Report from Philadelphia

The third-most-popular visitor destination in Philadelphia is a ruined prison: the Eastern State Penitentiary (ESP). Based on the concept of the Panopticon, in which all inmates are housed in a circular building and under the surveillance of guards in a central tower, ESP opened in 1829 and closed in 1971. At the time of its completion, the fourteen-acre complex was the largest construction in the country. Its wagon-wheel design enabled all of the cellblocks to be monitored centrally. Previous prisons were mere storehouses where chaos prevailed. Quakers attempted to bring order and inspire repentance (hence the name “penitentiary”) by placing individual prisoners in meditative, monkish cells, which amounted to a permanent state of solitary confinement. The cruelty of this system revealed itself early on, and reforms gradually ensued.

Cindy Stockton Moore. Installation view, Other Absences, 2014; Eastern State Penitentiary, Philadelphia

Cindy Stockton Moore. Other Absences, 2014; installation view, Eastern State Penitentiary, Philadelphia. Courtesy of the Eastern State Penitentiary, Philadelphia.

Today, like the U.S. National Park Service’s Alcatraz Island, the ESP offers the frisson of criminality, suffering, and punishment to tourists living in a supposedly more enlightened age.

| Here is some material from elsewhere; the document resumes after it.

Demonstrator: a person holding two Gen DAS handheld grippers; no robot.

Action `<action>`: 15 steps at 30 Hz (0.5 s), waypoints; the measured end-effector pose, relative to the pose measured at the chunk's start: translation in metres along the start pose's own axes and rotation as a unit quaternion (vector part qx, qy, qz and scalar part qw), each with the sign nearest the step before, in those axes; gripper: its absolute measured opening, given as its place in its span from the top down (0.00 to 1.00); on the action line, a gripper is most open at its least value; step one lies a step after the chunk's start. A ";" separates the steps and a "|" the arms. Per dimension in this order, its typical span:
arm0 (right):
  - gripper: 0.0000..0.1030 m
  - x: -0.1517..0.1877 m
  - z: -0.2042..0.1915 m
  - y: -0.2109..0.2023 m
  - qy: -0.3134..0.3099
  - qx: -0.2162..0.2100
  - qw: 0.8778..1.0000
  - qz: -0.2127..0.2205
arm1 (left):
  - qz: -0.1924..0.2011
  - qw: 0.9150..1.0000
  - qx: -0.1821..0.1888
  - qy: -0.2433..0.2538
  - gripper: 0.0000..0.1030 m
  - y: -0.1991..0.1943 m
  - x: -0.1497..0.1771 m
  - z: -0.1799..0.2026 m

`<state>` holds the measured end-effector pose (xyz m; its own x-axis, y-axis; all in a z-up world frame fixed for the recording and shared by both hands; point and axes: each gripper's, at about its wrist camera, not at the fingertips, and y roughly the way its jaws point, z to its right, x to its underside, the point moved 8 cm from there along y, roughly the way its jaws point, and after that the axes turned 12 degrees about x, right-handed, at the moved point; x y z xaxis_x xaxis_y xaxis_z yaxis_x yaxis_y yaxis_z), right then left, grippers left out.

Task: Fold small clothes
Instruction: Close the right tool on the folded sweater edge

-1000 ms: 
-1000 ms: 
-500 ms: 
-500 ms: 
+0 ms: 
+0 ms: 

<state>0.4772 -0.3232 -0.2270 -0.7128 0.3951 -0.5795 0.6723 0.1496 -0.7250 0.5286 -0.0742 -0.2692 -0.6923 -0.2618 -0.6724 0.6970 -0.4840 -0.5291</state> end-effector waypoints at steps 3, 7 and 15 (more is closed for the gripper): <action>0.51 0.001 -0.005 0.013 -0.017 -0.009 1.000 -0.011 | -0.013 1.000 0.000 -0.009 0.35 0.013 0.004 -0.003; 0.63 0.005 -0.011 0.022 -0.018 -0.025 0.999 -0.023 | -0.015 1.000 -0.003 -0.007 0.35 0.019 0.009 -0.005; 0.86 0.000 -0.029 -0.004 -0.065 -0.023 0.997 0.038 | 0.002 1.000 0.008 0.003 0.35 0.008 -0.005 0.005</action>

Walking through this massive complex is a living Ozymandias experience, but from a museological perspective, the current caretakers have made several nice choices. One is an active artist-in-residence program, in which artists install works around the grounds of the prison and in the crumbling cells. Currently on view is a project by Philadelphia artist Cindy Stockton Moore. She researched the stories of fifty murder victims killed by inmates held at ESP and hung small banners with drawings of their portraits. She noted that most of the images she could locate were of policemen killed in the line of duty; images of working-class victims and victims of color were almost impossible to find. A second example is a re-created synagogue, which in its first incarnation served the small percentage of Jewish inmates during the 20th century. One can’t help but be moved by these occasional instances of kindness and community that brought solace to some of the prisoners amid the immense, crumbling, stone-cold power of the state.